A lot of people claim that white privilege does not exist. Well, how the hell do you explain Michael Jackson not being charged for raping children, despite ample evidence?

Hypocrisy

Johnny Depp fans claim to support their god because they sympathize with male victims of sexual assault. Yet a large chunk of them cheer on Wacko Jacko raping little boys, calling it "innocent".

Marriage

Q: What's the difference between rape and marriage?

A: With marriage, you get to keep the screaming woman afterwards.

Bill Cosby

Q: Why did Bill Cosby get away with it?

A: Because the women were all Cosby-ing for it!

Priest

Man: I must confess, Father.

Priest: What are you here to confess?

Man: I hit my wife and blamed her for what happened to our son.

Priest: And what happened to your son?

Man: He said a man raped him.

Priest: When and where did this happen?

Man: A local church. I don't know which one.

Priest: ...By whom?

Man: A priest, he said. He said the priest had black hair and blue eyes, kind of like you.

Priest: ...Shit

Sex Offender

What did the sex offender frog say to the other sex offender frog when a hot frog passed them?

Rrrrrapeit!

Shortcut

Rape can happen to anybody, so I think I will continue taking the short cut home through the dark alleyways, wearing barely anything and walk really close to bushes.

Woman

You don't want to know why it takes so long to put a dead woman in a mass-produced coffin in a pre-buried grave dug by machinery that is then filled by mourners.

Man

Men should provide their disobedient daughters with their own "milk" instead of letting them use the mother. That will teach those bitches some respect for men. It may even help them get laid later on in life.

Arrest

My boss said she would've loved to meet Bill Cosby as a child. I don't get why I'm getting arrested. I was just making sure his dream came true.

Man

A man was raping a woman and thought the year was 1970, and he exclaimed to the judge later that he was her husband.

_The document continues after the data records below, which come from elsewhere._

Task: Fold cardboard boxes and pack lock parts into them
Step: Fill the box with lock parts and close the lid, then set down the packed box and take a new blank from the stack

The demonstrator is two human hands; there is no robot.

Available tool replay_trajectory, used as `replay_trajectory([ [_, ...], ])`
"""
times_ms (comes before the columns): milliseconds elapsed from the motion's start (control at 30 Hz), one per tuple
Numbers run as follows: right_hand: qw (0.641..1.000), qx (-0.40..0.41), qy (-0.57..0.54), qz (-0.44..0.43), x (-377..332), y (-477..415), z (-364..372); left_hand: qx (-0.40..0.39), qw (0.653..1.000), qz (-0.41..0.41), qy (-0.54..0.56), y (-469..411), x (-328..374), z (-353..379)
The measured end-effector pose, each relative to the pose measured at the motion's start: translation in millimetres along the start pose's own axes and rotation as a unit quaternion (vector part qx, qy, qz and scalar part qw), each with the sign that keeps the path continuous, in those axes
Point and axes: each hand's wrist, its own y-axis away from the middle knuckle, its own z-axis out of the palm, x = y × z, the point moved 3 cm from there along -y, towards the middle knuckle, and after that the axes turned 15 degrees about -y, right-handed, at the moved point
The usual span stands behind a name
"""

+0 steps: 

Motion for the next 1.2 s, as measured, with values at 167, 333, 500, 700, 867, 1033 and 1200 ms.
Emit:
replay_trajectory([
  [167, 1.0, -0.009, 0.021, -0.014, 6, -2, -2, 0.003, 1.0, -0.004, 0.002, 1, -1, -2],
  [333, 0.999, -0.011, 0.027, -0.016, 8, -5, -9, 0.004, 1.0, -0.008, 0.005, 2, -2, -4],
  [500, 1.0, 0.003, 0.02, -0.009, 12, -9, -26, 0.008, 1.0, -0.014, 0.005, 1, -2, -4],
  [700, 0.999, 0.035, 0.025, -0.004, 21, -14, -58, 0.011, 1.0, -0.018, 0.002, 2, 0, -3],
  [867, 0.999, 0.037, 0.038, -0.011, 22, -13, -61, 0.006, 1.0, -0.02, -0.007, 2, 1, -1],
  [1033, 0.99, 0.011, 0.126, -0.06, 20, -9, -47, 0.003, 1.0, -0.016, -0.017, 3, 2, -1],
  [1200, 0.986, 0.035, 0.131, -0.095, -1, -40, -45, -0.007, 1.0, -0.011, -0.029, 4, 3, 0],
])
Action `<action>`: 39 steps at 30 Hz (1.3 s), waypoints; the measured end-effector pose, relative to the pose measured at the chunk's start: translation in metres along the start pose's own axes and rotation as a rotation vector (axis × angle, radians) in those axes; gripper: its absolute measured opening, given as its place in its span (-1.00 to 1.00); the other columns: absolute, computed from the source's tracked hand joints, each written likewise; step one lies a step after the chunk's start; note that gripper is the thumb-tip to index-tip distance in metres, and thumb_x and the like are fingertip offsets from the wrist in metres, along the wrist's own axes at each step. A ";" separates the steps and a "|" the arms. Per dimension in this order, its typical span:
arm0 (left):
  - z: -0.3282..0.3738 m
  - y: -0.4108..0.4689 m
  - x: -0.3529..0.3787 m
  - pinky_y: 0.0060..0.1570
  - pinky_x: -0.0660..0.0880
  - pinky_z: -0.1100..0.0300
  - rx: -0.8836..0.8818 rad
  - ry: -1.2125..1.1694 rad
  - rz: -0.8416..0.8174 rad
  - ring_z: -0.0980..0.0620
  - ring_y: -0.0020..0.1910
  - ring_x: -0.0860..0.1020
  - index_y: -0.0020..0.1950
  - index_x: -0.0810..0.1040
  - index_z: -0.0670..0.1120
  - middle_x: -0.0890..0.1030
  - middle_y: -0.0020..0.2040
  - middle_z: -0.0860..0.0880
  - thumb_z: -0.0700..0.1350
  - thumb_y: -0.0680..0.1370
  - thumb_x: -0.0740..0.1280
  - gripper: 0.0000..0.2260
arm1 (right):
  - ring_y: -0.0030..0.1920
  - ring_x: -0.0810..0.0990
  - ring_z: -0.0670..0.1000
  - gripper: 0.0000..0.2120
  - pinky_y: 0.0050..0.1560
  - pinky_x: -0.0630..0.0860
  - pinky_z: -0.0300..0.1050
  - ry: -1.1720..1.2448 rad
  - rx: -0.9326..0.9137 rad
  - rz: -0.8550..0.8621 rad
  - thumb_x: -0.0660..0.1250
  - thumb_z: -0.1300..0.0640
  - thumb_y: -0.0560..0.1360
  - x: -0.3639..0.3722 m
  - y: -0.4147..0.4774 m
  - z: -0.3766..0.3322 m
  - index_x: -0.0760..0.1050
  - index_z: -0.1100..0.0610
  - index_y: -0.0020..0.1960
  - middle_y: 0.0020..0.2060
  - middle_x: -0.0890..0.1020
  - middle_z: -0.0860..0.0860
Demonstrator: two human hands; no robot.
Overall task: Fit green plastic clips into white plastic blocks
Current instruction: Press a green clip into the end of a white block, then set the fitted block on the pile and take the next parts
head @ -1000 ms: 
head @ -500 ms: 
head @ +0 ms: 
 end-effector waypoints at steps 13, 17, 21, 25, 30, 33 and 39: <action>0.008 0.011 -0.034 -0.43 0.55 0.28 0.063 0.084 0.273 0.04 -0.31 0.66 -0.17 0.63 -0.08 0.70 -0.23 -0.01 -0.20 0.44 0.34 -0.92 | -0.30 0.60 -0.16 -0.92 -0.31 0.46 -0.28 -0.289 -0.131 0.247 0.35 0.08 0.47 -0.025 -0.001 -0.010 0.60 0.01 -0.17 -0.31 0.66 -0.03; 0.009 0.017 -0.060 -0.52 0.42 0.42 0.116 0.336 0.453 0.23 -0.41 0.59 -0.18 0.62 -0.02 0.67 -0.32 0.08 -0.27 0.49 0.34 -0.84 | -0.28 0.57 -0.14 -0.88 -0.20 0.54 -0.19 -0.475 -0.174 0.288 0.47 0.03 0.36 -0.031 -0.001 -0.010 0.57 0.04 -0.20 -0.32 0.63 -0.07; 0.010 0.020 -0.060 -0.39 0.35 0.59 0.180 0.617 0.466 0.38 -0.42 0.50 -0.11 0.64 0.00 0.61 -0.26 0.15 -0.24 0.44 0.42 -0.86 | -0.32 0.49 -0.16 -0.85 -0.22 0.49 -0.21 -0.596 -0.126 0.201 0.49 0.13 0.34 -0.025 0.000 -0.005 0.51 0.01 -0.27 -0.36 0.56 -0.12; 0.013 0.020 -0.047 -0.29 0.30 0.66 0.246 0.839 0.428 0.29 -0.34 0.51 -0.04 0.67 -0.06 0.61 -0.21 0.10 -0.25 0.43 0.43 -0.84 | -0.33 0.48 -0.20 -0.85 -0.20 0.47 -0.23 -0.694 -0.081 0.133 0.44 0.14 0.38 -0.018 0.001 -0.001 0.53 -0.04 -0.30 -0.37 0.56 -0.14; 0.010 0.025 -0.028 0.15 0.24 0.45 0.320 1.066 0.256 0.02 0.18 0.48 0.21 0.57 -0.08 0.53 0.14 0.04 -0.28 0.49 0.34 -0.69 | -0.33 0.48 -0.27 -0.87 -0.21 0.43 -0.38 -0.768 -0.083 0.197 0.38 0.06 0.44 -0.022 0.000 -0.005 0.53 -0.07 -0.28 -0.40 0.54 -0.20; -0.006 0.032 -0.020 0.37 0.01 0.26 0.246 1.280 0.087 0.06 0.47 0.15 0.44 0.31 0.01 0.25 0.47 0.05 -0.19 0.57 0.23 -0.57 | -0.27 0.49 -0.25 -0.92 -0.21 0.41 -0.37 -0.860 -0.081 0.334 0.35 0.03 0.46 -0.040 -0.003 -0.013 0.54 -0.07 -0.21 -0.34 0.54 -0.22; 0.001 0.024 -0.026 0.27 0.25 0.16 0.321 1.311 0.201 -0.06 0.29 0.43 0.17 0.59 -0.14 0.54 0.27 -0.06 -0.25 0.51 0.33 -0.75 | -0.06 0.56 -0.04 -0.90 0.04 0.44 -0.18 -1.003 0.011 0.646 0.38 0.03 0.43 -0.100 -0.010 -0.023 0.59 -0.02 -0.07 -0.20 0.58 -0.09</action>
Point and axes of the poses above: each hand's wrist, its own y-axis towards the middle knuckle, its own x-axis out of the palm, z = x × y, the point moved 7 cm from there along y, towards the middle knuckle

She got sent to the Asylum for Hysteria.

Wait, what? Was he actually her husband?

He was a Christian, so that actually meant he was AFTER the rape.

Wait, what? The Bible doesn't say that.

Actually yes, it does, and marital rape was legal until 1990.

WAIT WHAT? That's not funny.

I'll tell ya what's funny, that you think the women have nothing to complain about.

Day

I miss the good old days when you could have a light joke at someone else's expense. Like doing that marital rape thing, it never used to be called that. It used to be called "serving your husband" or "wifely duties". The real joke is that it was legal until 1990.

Why is that a joke?

Because it is piss funny seeing the look on her face when she wakes up in the middle of coitus.

Why is that a joke?

Dude, come on, you want to start your day off happy or not?

Why is that a joke?

She literally looks like she just seen a ghost and sort of flops about trying to fend you off like a rag doll. It's piss funny.

No seriously, dude, why is that a joke? It sounds more like a felony.

Woman

What is the worst thing you can find out about a woman on a first date?

She claims to have been raped. Then, you know to get as far away from her as possible because she's probably a feminazi bitch.

Rape victim

What excuse can you use if you find out your date is a rape victim and you don't want the baggage?

Say you've parked your car in a bad spot and are just going to move it, then move your car all the way back to your home address.